Shares of Polestar fell more than 6.2% in premarket trading.
The Sweden-based company, which is majority-owned by China’s Geely Holding (GEELY.UL), said it will continue to sell existing Polestar 3 and Polestar 4 stock in the U.S. and will also provide access to its service network.
The action marks the latest major move from the U.S. towards banning cars manufactured and exported from China, as the Trump administration pushes to strengthen the domestic carmaking industry.
“The automotive industry is entering a new phase, based on regional dynamics. Our strategy reflects that, with Europe being our largest growth engine and our plan to manufacture Polestar 7 in Europe,” Polestar CEO Michael Lohscheller said.

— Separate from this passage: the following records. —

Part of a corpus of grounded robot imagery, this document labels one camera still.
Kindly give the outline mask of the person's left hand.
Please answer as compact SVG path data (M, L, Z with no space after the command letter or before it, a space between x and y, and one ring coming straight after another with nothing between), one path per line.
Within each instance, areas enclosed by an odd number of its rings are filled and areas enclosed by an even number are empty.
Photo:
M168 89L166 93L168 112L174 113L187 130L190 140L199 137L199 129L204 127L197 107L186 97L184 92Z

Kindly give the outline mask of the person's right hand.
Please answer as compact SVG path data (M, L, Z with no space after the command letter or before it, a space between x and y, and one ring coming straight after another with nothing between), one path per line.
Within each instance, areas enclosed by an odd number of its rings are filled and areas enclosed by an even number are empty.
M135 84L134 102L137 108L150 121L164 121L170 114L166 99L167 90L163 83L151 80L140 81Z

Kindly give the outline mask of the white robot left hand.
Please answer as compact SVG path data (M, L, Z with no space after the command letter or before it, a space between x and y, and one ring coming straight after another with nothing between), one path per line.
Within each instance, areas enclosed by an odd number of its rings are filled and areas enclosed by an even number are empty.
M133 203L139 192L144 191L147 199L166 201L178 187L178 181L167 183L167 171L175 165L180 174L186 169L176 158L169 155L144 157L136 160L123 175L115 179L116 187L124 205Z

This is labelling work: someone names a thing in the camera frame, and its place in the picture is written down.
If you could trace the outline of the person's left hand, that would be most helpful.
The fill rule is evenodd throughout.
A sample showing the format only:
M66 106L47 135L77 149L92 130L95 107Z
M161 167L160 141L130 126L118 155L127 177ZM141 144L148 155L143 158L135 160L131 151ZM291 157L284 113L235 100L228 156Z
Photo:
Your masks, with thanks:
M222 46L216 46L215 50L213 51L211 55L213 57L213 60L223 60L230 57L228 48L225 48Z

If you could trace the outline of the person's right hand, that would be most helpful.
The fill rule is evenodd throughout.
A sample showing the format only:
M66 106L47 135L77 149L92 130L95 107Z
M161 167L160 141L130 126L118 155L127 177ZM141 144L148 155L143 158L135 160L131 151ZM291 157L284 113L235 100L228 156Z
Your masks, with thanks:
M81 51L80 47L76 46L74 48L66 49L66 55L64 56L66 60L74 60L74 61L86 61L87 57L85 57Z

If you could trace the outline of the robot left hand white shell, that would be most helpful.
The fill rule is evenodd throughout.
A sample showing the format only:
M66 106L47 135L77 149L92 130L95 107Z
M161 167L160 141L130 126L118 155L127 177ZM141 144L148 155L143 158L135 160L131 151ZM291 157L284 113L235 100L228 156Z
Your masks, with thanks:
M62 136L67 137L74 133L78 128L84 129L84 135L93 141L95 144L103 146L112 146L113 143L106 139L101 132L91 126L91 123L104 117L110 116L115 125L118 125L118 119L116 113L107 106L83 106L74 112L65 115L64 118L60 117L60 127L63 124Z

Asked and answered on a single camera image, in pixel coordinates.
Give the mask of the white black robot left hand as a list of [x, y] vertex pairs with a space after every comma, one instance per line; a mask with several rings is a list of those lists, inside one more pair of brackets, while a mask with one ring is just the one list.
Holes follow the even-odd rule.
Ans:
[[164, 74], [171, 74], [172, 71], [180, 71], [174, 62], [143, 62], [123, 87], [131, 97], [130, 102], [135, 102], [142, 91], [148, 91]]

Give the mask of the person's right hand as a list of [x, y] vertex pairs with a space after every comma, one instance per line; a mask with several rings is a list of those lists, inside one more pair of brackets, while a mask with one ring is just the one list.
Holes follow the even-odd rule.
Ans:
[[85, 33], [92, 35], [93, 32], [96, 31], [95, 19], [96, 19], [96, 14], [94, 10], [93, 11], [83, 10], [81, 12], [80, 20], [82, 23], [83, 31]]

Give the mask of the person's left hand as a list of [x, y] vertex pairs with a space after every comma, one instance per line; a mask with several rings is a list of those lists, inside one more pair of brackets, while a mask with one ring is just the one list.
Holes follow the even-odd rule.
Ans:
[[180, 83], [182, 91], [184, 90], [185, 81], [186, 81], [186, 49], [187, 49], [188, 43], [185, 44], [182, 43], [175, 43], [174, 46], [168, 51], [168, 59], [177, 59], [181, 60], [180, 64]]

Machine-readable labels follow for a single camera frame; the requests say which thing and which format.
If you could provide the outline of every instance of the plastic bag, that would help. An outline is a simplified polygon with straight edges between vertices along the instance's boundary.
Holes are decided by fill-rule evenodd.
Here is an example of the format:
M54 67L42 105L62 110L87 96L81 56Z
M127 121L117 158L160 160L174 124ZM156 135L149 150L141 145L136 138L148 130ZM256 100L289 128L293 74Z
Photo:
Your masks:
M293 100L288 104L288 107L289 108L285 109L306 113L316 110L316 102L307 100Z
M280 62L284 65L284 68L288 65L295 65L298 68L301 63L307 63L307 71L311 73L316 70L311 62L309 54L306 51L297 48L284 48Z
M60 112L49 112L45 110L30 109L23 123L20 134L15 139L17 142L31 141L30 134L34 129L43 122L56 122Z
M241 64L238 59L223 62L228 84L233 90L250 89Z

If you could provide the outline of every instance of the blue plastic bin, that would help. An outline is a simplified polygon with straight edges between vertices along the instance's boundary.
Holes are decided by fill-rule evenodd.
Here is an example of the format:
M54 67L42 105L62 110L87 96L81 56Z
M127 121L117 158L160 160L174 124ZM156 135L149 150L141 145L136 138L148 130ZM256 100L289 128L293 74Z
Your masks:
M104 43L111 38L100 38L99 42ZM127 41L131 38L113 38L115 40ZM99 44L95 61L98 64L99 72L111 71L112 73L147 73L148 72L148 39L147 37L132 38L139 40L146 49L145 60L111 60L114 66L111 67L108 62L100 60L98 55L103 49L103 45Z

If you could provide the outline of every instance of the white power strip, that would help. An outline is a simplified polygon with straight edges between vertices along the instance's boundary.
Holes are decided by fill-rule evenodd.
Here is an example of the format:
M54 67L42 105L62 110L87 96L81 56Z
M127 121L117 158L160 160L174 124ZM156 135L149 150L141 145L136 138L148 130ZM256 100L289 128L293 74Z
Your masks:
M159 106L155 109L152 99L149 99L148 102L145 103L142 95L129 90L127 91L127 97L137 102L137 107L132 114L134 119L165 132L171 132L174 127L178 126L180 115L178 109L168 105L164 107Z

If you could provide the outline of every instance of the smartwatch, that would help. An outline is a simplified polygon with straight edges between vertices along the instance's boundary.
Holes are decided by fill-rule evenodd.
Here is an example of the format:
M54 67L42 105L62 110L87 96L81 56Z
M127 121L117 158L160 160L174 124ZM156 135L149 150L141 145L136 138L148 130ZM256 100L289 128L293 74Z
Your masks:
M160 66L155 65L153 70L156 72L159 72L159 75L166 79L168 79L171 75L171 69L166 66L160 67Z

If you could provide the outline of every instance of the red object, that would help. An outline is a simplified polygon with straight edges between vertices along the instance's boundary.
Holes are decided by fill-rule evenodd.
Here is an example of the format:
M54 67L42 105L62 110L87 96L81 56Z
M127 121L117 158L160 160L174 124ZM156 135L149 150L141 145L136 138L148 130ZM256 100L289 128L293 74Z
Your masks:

Polestar has focused its attention on catering to growing demand in European markets while sales in the U.S. remain sluggish due to growing competitive pressures and slower consumer spending.
Around 94% of Polestar’s sales volume in the first quarter of this year came from markets outside the U.S., it said.
The decision raises questions about the future of the Polestar 3, which is the only model manufactured in the U.S.
Amid tariff pressures, the company has opted to roll out refreshed versions of aging models rather than launching all-new ones. It expects deliveries of a new Polestar 4 variant to begin later this year, followed by a refreshed version of the sedan Polestar 2 in 2027.
The automaker’s next fully new model comes in the form of the compact Polestar 7 SUV thereafter.